Heinzlmaier: Man verwendet dafür das Schlagwort "Jugend unter Druck". Für die Jugendlichen heute gilt: Man braucht eine spitzenmäßige Ausbildung, kommt schwer in den Beruf rein, die Konkurrenz ist groß. In der Arbeitswelt spricht man deshalb vom Aufstieg durch Anpassung. Und das ergreift das ganze Leben. Es wird zu einer Grundhaltung, und so wird man auch in seiner Freizeit gesitteter. Der Alkoholkonsum geht zurück, die Leute können es sich gar nicht mehr leisten. Dadurch wird die ganze Szenerie eher anständiger, gefasster, ruhiger. Außer es gibt bestimmte Problemgruppen in den Randzonen, so wie wir es in Stuttgart gesehen haben.

 

Gerade in den vergangenen Wochen und Monaten konnte man beobachten, wie sich die Partyszene in öffentliche Parks, ins Grüne verlagerte. Wird das auch nach Corona noch Bestand haben?

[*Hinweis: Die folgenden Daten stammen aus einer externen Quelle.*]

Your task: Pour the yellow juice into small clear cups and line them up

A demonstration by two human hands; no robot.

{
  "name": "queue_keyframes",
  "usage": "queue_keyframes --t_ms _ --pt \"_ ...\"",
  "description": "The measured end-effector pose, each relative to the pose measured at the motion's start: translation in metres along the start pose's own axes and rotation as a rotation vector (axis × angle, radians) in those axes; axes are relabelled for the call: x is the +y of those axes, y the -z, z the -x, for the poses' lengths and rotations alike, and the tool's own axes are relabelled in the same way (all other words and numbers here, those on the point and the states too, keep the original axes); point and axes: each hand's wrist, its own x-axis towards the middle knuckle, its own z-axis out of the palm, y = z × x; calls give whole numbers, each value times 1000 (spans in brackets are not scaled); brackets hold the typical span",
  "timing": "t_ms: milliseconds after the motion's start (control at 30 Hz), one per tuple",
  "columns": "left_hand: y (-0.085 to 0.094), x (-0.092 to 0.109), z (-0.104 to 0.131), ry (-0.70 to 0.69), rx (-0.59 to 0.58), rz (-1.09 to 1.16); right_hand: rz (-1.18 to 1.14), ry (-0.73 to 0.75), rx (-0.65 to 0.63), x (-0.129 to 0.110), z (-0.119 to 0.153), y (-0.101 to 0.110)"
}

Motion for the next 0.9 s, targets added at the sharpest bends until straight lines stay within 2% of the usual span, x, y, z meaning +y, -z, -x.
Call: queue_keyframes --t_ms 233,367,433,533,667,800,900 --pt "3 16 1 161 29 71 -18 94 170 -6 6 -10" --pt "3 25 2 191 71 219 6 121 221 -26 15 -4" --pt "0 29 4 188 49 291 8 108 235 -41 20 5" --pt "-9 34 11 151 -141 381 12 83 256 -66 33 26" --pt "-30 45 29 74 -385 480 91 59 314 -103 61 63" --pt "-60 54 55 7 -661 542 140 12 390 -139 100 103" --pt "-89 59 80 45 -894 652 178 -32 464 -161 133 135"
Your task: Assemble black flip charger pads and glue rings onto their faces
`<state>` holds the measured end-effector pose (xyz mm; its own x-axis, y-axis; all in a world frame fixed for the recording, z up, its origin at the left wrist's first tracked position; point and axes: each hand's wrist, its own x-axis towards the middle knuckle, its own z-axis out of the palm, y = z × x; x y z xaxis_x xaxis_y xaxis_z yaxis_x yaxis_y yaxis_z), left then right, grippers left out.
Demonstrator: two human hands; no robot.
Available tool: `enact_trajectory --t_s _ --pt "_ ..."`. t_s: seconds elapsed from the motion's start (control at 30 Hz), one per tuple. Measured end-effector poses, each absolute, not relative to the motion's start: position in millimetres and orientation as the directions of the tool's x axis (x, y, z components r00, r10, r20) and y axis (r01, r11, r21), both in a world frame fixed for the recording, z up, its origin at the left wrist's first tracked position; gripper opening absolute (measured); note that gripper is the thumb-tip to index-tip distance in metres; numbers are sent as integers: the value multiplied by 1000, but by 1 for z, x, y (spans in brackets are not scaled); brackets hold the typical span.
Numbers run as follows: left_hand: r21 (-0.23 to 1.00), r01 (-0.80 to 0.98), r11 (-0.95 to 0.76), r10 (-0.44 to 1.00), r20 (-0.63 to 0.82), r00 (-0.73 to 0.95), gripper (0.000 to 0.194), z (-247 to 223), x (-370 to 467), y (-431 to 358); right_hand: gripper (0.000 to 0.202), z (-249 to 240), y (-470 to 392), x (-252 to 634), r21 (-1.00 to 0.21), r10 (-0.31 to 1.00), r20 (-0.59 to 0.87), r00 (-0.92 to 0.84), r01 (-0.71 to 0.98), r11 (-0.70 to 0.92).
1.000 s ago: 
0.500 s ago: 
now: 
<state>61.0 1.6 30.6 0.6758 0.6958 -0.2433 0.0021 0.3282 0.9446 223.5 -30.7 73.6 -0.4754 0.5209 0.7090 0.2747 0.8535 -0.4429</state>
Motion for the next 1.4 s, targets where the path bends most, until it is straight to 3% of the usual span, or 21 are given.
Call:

Heinzlmaier: Wenn man den Leuten die Feier nimmt oder sie verbietet, verlagert sie sich nach draußen. Das war ein erwartbarer Effekt. Jugendkultur muss weiter gehen - die Jungen brauchen einfach den Kontakt zur gleichaltrigen Gruppe. Es geht nicht nur ums Feiern. Es wird besprochen, wie der Alltag im Leben ist, es werden Taktiken ausgetauscht, wie man damit zurechtkommt.

 

Aber man kehrt zurück in die Clubs?

Heinzlmaier: Sicherlich, und man wird die Gruppen junger Menschen nach der Pandemie auch im öffentlichen Raum wieder mit anderen Augen sehen. Jetzt ist alles so auf Skandal getrimmt. Der Blick wird sich wieder ändern und keiner wird sich mehr aufregen. Ich glaube, die Treffen im öffentlichen Raum sind gar nicht so viel mehr geworden, sie wurden nur anders gesehen und kommentiert.